Published: 10 November 2008

Abstract

Background

Previous studies showed the ability of Pseudomonas putida strain BTP1 to promote induced systemic resistance (ISR) in different host plants. Since ISR is long-lasting and not conducive for development of resistance of the targeted pathogen, this phenomenon can take part of disease control strategies. However, in spite of the numerous examples of ISR induced by PGPR in plants, only a few biochemical studies have associated the protective effect with specific host metabolic changes.

Results

In this study, we showed the protective effect of this bacterium in tomato against Botrytis cinerea. Following treatment by P. putida BTP1, analyses of acid-hydrolyzed leaf extracts showed an accumulation of antifungal material after pathogen infection. The fungitoxic compounds thus mainly accumulate as conjugates from which active aglycones may be liberated through the activity of hydrolytic enzymes. These results suggest that strain BTP1 can elicit systemic phytoalexin accumulation in tomato as one defence mechanism.

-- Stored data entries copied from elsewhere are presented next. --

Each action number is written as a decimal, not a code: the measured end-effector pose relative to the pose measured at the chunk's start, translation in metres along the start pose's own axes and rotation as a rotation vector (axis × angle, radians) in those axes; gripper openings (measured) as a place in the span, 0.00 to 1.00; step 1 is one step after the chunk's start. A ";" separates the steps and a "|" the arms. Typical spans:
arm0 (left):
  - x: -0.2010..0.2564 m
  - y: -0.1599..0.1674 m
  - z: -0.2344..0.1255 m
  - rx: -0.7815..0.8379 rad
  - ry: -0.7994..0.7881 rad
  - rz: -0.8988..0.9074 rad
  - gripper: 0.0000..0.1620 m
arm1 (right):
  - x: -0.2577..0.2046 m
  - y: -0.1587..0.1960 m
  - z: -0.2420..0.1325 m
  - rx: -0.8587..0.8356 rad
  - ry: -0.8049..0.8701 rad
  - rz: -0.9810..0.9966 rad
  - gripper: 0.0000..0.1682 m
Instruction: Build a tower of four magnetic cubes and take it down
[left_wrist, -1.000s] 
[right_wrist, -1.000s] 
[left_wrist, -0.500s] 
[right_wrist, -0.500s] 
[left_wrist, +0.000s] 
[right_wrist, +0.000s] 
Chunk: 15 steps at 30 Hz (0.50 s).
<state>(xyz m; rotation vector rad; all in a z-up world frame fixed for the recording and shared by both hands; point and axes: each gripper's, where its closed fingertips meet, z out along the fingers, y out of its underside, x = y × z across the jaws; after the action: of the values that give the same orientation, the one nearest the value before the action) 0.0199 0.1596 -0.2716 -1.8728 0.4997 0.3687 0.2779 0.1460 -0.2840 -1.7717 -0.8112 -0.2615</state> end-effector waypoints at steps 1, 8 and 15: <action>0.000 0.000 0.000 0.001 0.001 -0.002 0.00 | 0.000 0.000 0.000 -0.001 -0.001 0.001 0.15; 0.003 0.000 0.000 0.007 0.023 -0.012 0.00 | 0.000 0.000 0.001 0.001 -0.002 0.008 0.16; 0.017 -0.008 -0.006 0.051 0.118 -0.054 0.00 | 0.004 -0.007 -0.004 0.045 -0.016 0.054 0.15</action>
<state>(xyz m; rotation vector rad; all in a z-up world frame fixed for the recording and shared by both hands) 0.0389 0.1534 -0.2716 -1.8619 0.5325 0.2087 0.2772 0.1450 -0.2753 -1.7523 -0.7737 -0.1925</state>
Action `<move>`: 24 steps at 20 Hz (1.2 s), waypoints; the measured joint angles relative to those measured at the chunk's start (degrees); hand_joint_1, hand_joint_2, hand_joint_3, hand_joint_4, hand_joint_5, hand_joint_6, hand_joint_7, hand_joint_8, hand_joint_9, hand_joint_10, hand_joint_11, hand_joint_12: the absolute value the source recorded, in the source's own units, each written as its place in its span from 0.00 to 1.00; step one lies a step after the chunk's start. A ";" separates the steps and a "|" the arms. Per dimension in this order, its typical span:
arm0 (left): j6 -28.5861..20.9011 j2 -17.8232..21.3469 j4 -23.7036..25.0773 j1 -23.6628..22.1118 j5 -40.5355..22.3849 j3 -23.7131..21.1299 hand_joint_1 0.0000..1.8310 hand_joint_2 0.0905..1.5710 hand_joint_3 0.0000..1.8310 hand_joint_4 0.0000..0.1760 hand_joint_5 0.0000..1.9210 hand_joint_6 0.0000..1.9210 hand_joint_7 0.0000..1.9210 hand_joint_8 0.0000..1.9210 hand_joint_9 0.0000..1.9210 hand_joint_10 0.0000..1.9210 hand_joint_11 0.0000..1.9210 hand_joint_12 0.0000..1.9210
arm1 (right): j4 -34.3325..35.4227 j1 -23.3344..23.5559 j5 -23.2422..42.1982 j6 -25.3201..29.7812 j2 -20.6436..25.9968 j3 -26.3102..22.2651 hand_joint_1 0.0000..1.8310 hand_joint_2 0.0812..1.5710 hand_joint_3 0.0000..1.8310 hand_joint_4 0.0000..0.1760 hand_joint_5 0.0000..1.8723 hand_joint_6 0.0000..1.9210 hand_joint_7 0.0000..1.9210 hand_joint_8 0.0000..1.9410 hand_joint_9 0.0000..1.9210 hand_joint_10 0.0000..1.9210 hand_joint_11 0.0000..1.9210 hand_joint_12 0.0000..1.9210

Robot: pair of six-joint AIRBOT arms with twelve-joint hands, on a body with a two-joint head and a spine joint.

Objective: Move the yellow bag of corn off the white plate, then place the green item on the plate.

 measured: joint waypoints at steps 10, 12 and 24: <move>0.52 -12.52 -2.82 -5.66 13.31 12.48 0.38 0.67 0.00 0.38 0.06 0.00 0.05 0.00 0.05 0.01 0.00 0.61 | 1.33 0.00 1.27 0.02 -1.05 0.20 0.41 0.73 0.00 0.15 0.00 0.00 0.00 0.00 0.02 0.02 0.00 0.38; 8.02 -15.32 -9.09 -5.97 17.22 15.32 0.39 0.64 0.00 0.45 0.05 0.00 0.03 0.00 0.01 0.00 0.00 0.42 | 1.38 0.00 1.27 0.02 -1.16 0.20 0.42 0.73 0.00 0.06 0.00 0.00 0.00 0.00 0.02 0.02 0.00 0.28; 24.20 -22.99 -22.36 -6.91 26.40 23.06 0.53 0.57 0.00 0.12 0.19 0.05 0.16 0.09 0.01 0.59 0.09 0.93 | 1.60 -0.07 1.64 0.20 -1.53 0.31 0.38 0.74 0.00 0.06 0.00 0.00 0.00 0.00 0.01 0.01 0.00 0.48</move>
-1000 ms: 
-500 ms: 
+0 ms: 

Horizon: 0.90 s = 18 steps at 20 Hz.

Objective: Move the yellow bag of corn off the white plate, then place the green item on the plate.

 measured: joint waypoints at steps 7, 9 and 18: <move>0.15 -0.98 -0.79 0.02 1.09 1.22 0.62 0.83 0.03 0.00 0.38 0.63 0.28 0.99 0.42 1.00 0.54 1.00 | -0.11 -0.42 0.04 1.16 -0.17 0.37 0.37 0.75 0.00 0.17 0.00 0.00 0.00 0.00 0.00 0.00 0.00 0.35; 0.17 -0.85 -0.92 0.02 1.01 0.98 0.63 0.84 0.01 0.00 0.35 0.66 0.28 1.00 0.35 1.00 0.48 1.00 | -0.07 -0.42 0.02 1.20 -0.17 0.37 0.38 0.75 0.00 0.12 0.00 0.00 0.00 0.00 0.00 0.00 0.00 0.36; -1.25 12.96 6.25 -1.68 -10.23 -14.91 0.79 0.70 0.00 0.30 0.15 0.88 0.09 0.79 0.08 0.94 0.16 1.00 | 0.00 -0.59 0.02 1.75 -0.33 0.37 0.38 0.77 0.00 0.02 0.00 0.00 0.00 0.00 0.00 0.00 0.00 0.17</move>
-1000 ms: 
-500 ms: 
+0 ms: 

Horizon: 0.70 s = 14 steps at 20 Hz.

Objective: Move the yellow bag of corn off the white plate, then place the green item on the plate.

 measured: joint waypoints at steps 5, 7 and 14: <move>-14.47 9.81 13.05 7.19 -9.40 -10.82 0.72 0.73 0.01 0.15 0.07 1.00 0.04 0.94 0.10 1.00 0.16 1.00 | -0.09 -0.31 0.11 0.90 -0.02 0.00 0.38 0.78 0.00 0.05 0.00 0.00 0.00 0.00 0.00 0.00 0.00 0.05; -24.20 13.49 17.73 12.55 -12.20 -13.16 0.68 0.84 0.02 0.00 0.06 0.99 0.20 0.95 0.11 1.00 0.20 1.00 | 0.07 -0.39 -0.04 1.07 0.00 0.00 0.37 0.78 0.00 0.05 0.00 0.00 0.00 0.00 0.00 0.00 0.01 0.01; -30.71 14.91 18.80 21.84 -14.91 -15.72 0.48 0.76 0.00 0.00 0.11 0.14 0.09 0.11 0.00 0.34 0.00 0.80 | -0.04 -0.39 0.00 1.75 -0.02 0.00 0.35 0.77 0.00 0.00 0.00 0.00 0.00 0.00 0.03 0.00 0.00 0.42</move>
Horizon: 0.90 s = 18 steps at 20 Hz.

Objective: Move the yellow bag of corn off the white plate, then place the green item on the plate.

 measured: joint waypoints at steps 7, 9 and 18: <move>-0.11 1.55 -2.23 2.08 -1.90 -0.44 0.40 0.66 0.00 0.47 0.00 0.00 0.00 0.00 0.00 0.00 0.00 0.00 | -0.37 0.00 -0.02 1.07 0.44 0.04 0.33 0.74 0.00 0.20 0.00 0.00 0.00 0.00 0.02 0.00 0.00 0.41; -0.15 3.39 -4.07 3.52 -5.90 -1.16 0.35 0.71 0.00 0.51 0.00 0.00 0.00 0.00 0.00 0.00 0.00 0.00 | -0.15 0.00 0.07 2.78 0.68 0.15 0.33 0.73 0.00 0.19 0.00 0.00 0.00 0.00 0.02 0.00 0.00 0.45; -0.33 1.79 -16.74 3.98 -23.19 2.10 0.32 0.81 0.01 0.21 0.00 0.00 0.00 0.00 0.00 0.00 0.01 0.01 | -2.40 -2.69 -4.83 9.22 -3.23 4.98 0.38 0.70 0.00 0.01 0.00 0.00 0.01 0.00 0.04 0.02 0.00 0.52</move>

On another hand, we have shown that key enzymes of the lipoxygenase pathway are stimulated in plants treated with the bacteria as compared with control plants. Interestingly, this stimulation is observed only after pathogen challenge in agreement with the priming concept almost invariably associated with the ISR phenomenon.

Conclusion

Through the demonstration of phytoalexin accumulation and LOX pathway stimulation in tomato, this work provides new insights into the diversity of defence mechanisms that are inducible by non-pathogenic bacteria in the context of ISR.